### Recorded information
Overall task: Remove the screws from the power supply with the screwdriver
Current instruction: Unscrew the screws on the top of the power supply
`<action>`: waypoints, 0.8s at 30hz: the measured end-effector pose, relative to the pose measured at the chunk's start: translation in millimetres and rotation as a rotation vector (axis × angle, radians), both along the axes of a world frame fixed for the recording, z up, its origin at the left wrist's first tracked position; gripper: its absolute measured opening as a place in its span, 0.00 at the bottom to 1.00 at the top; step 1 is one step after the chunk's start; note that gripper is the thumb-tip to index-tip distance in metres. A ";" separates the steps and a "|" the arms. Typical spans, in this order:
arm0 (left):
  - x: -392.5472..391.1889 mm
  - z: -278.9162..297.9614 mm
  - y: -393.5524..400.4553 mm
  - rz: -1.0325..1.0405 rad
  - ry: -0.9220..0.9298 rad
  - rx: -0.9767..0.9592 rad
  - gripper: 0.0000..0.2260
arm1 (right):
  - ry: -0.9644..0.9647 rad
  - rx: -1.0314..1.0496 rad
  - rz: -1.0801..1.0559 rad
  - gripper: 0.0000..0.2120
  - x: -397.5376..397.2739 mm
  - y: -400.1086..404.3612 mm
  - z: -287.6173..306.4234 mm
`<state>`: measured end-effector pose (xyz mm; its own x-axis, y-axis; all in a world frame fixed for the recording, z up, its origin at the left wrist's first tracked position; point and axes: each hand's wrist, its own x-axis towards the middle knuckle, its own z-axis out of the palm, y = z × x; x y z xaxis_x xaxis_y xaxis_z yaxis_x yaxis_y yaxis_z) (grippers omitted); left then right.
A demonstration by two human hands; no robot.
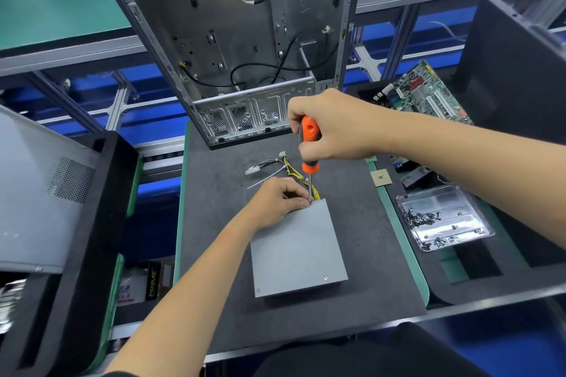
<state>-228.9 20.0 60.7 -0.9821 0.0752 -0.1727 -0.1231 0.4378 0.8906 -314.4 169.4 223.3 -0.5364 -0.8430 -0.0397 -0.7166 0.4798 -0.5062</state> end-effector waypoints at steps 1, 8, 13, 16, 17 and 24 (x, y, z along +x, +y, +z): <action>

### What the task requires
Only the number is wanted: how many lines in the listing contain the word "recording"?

### Your solution
2